[R] any and all

@vi@e@gross m@iii@g oii gm@ii@com @vi@e@gross m@iii@g oii gm@ii@com
Sun Apr 14 05:18:06 CEST 2024

Yes, Lennart, I have been looking at doing something like you say by using the vectorized ways the tidyverse is now offering. 

For my application, if the naming was consistent, an approach like yours is good, albeit has to be typed carefully. When I cannot control the names  but have to lump them into multiple groups that each require at least one to not be NA, I would need to probably spell them out rather than checking what it ends with.

Since the default for filter() is to do an AND when it sees a comma and another condition, I can simply repeat the if_any() with changes several times without using an if_all() but I have concerns over handing over fairly complex code to anyone who may modify it a bit later and have problems.

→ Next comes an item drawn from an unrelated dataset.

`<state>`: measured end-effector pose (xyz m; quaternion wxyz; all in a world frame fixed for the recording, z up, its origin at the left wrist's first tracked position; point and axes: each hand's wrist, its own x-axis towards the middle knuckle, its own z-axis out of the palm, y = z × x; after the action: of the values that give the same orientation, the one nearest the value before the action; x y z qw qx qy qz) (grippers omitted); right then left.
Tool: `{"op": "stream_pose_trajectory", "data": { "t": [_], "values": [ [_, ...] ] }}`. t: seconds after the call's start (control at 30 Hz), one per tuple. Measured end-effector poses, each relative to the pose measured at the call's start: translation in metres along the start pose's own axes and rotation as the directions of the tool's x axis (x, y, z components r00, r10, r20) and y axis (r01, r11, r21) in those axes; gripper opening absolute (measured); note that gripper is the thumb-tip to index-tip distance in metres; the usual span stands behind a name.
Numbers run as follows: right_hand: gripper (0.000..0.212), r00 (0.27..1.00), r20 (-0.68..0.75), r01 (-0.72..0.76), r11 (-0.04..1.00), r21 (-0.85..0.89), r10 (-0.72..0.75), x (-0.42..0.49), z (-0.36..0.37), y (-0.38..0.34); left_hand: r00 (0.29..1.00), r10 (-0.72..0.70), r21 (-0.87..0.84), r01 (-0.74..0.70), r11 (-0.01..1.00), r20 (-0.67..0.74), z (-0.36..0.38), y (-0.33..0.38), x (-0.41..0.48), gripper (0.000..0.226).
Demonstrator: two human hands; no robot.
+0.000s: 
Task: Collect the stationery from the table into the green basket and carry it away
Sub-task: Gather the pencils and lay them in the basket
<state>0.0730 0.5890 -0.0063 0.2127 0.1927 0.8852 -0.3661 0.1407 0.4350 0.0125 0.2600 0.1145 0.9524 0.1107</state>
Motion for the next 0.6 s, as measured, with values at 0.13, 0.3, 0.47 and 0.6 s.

So, I am tempted to just use things they already know such as one of the ifelse() variations that are vectorized.

The tidyverse keeps evolving and regularly replacing old functionality that seemed to work fine with new and improved but extremely abstract functionality that is both very powerful and at the same time can be a pain to use or even explain when you just want to do something fairly simple. 

And I notice how some packages have been trying to move away from using delayed interpretation features or removing functions people use (or deprecating them) as so many things in R were cobbled together and then constantly changed. Much of the tidyverse is an example of functionality which might have been designed into the base portion of a new language as compared to add-ons to a language they want to keep simpler and more stable. It took a long while just to add a native pipe to R but once done, I wonder if many other ideas and functions people use regularly through packages, might also enter the mainstream.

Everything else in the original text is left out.